But something happened, starting in the 1970s.

Between 1976 and 1999, almost half of all sitting federal judges attended the Manne Economic Institute for Federal Judges, a “training program” in economic thought. The program was the brainchild of Henry G. Manne, a conservative legal scholar and activist who was one of the founding fathers of the discipline of “law and economics,” which sought to incorporate libertarian free-market ideology into legal theory and practice. The effect of Manne’s program on American jurisprudence was profound; scholars have found that judges who attended the Manne seminars issued more conservative rulings in civil cases and imposed harsher criminal penalties in criminal cases than their non-Manne peers.

The Supreme Court, too, lurched to the right. The “liberal” Supreme Court was very much a product of the mid-twentieth century. Starting in the mid-1970s and accelerating in the 2000s, the Supreme Court issued reactionary opinion after reactionary opinion, restricting labor rights, loosening antitrust regulation, drowning American politics in corporate cash, and even restricting the very right to vote itself. None of this has been accidental.

The American legal system has been profoundly transformed from the top down by right-wing activists and institutions. New legal doctrines have been developed, which operate on assumptions at odds with the New Deal state. Originalism and original intent have been written about at length, in no small part because the late Supreme Court justice Antonin Scalia, one of the right-wing leaders on the Court, was an outspoken proselytizer of originalism. But originalism, aside from Scalia’s endorsement, has been in many respects the junior partner in American jurisprudence’s lurch to the right over the past generation to a legal doctrine that emphasized the logic of the “free market” that was first developed by a group of scholars clustered around the University of Chicago in the 1950s. This group called itself the law and economics movement.

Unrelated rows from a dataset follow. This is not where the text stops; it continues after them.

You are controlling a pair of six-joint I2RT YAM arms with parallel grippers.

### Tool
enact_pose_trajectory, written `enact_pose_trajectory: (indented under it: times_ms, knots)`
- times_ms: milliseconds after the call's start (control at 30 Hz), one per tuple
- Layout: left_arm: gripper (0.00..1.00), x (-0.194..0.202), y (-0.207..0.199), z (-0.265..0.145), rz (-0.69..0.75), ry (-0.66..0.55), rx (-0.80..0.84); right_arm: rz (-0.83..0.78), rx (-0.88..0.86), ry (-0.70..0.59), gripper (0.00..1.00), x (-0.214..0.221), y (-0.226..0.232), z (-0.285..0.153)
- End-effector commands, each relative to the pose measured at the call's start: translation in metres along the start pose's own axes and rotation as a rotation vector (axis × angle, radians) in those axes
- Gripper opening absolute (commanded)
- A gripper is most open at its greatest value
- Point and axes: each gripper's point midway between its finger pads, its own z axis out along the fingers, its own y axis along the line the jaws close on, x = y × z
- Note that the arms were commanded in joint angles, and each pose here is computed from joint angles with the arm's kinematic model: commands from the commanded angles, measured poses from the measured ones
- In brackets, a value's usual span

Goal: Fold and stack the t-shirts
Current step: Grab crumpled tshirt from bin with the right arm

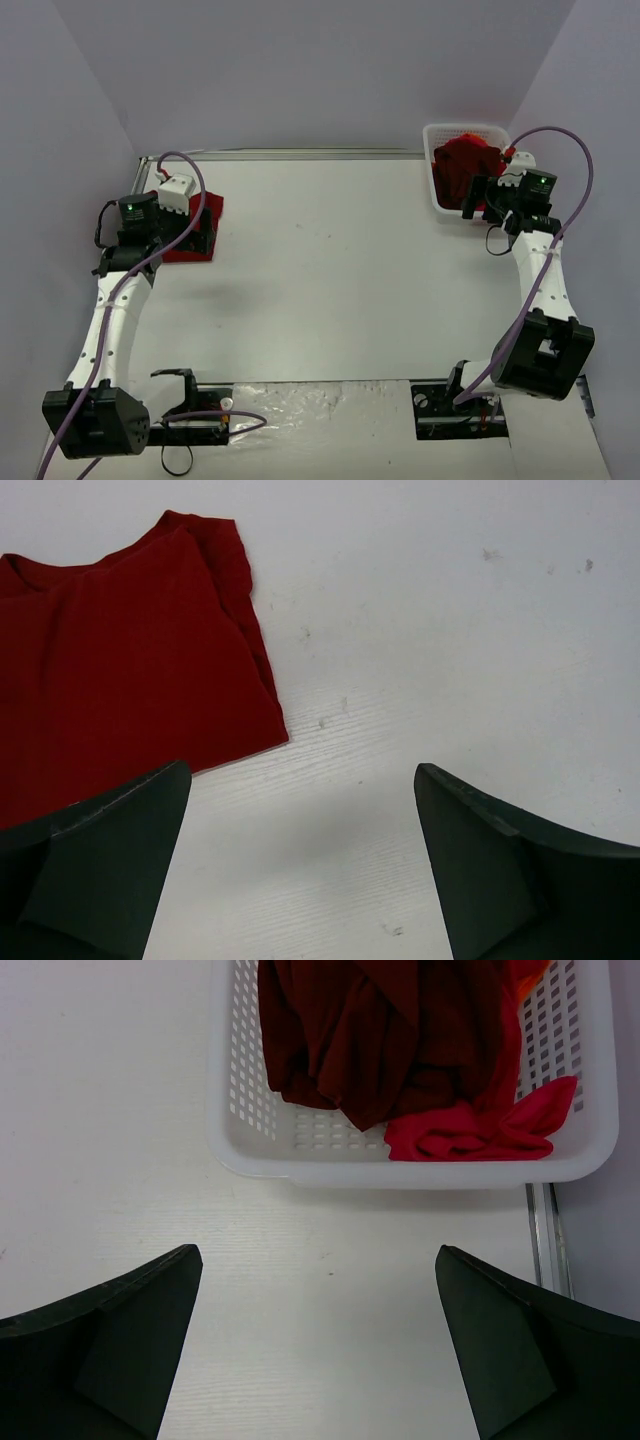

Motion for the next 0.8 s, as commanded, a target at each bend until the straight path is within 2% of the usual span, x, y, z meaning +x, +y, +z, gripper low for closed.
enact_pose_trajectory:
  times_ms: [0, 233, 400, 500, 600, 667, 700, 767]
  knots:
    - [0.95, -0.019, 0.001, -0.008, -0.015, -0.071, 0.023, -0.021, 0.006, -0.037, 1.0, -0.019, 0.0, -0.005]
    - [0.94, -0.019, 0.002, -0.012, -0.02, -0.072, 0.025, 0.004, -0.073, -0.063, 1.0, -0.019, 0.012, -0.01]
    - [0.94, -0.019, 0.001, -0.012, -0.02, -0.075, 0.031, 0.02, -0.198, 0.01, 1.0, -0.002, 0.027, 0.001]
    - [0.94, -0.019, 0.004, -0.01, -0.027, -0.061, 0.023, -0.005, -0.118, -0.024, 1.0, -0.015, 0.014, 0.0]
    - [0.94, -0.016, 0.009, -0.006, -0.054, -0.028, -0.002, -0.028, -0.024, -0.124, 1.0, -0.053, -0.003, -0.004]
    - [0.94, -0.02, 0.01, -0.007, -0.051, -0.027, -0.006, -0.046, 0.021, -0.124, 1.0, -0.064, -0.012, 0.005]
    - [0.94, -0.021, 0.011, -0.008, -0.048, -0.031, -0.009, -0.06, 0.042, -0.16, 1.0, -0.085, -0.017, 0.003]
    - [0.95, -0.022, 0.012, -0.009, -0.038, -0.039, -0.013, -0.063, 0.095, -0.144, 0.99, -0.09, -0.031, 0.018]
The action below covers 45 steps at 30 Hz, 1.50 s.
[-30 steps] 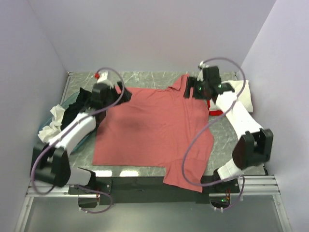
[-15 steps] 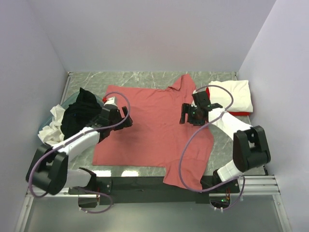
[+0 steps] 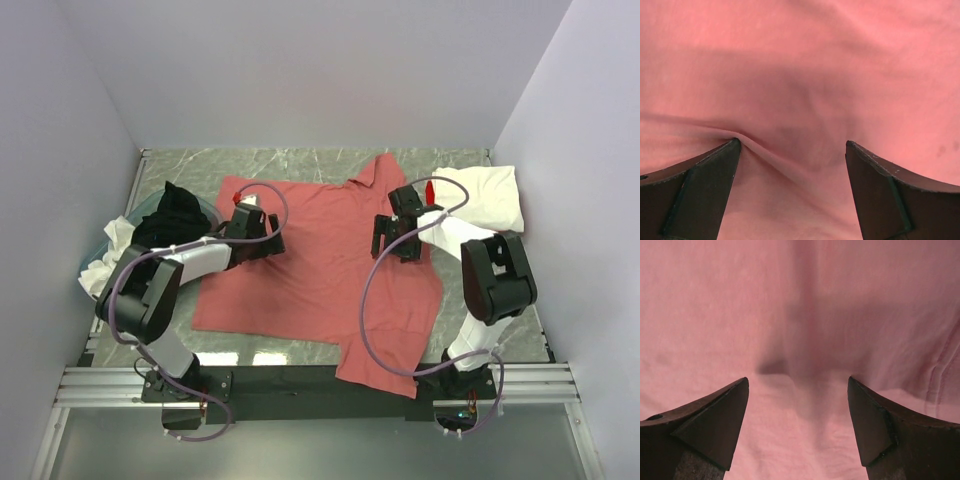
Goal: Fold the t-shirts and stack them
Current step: Flatten the tshirt out
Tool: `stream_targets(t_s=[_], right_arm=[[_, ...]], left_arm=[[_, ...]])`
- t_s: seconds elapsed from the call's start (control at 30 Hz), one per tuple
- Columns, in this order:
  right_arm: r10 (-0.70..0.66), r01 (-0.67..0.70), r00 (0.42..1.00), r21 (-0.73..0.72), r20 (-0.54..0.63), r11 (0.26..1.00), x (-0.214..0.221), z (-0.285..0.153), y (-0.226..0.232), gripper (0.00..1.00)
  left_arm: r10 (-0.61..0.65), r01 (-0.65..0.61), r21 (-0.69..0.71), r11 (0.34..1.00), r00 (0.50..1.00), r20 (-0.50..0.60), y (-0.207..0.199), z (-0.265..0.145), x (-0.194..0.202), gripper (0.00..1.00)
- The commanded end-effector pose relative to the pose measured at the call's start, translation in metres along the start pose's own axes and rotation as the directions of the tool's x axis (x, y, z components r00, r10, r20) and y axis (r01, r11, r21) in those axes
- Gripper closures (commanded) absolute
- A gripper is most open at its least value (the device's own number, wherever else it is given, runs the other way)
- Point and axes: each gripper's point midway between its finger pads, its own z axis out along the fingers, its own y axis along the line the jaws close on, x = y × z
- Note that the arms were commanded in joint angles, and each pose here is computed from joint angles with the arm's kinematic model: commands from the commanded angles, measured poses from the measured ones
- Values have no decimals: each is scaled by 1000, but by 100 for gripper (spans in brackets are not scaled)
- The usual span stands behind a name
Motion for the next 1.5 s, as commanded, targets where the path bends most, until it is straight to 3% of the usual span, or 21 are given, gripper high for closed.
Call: stream_targets(t_s=[0.0,0.57,1.07,1.37,1.47], right_arm=[[6,-7,1000,50,28,999,-17,-1,-2,14],[6,1,999,141,-51,990,-31,27,-5,16],[18,-13,999,135,-35,991,-93,37,11,16],[17,-14,1000,103,-26,995,-125,41,14,16],[-13,13,1000,70,-7,997,-137,33,21,16]], left_arm=[[27,-27,13,1000,999,-43,-3,12,9,7],[45,-38,64,997,993,-108,-19,42,1,6],[-33,42,81,996,994,-108,1,52,-23,6],[-56,61,102,993,997,-51,-5,51,-50,7],[-14,9,110,994,999,44,-22,33,-75,7]])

But originalism, aside from Scalia’s endorsement, has been in many respects the junior partner in American jurisprudence’s lurch to the right over the past generation to a legal doctrine that emphasized the logic of the “free market” that was first developed by a group of scholars clustered around the University of Chicago in the 1950s.

Law and economics relied on the financial generosity of right-wing donors and philanthropic foundations in order to survive and flourish; by the 1980s, even some liberals began to tacitly support the law and economics approach as an alternative to left legal analysis. But law and economics as a scholarly approach would have had a much more limited impact if it were not for another product of right-wing philanthropy: the Federalist Society, a club for right-wing law students that would produce reliable ideological cadres to staff positions in the courts and state and federal bureaucracies to help put these ideas into practice.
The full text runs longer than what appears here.